Karl Kemp - Reservoir 2

History

The Karl Kemp Reservoir is the second reservoir owned and operated by Mesa Water District (Mesa Water). It was named in honor of Karl Kemp, Mesa Water's General Manager from 1981 to 2001. Reservoir 2 is located under the activity field at a local school site on Costa Mesa’s east side.

Overview

  • Years Constructed: 1992-1995
  • Dedicated: October 1996
  • Capacity: 18 million gallons
  • Pump Capacity: 18,800 gpm
  • Depth: 35.5 ft.
  • Diameter: 300 ft.
  • Area of Reservoir Site: 4.5 acres
  • Pump station site: 0.5 acres
  • Concrete Used: 10,000 cubic yards
  • Steel Cable Wrap: 528,000 ft.
  • Reinforced Steel: 1.2 million pounds

Operations

When filled to capacity, Reservoir 2 is capable of storing 18 million gallons of water. Compared to an above-ground facility, below-ground reservoirs are designed to withstand more weight. Reservoir 2 is a circular, steel-reinforced concrete tank with 121 columns supporting the roof.

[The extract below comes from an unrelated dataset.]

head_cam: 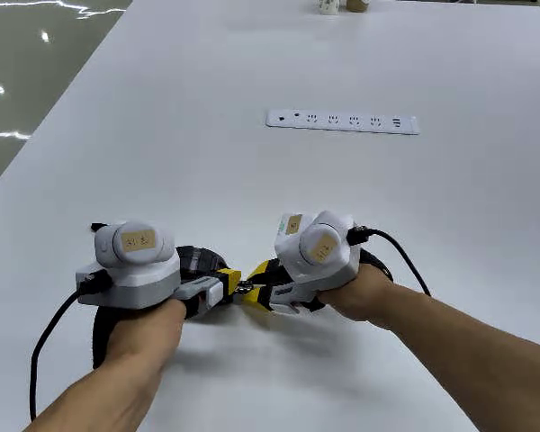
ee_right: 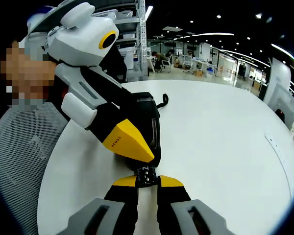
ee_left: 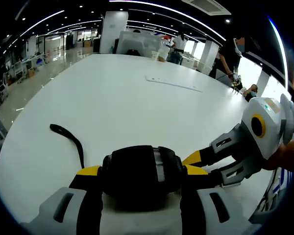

More than one million pounds of steel reinforce the 10,000 cubic yards of concrete. The tank is wrapped with 100 miles of high strength steel cable from top to bottom. Reservoirs "float" on the water system, meaning the flow into the reservoir is set at average water usage. During times of the day when system usage is low, Reservoir 2 is filled. During periods of above-average or peak use, the reservoir empties. Reservoirs help equalize the demand on supply facilities. Mesa Water wells produce water from the groundwater basin. System pressure fills the reservoirs. Four natural gas engines pump water from Reservoir 2 to customers' homes. In addition to daily use, the reservoir provides emergency water storage. During an emergency, water demand may exceed production; continuous local storage helps safeguard adequate supplies for such an event. The Newport-Mesa Unified School District manages and uses the nearby school site and buildings, while Mesa Water irrigates the landscaped field area which is maintained by the City of Costa Mesa.

Safety Considerations

Safety is the primary concern with any public facility. Engineers and geologists study soil conditions to maximize protection from earthquake activity. Structures on a school site are designed in accordance with the most up-to-date standards and technology and inspected and approved by the Division of the State Architect (DSA). The DSA conducts regular inspections during construction and enforces stringent criteria to ensure construction of a safe structure.

Long-range Planning

In 1986, the District introduced a Master Plan to meet the long-term growing needs of its customers. The plan defined ways to improve water delivery systems, create additional local storage facilities, and develop new sources of water. The plan was updated in 1990 focused on "drought-proofing" the service area by developing additional local groundwater supplies and reducing reliance on imported water. Mesa Water is fortunate to have access to a reliable, affordable source of water.

Source of Water

Mesa Water’s primary source of water is groundwater, pumped from Orange County’s natural groundwater basin via six wells. The groundwater basin stretches 350-square miles from the Orange County line at Seal Beach and Long Beach, along the coast, down to the 55 freeway and east to Yorba Linda. Backup for Mesa Water’s well water is imported water, which comes from Northern California and the Colorado River. It flows through aqueducts to Metropolitan’s Robert B. Diemer Filtration Plant in Yorba Linda. Imported water is more costly than groundwater because of transportation and treatment costs.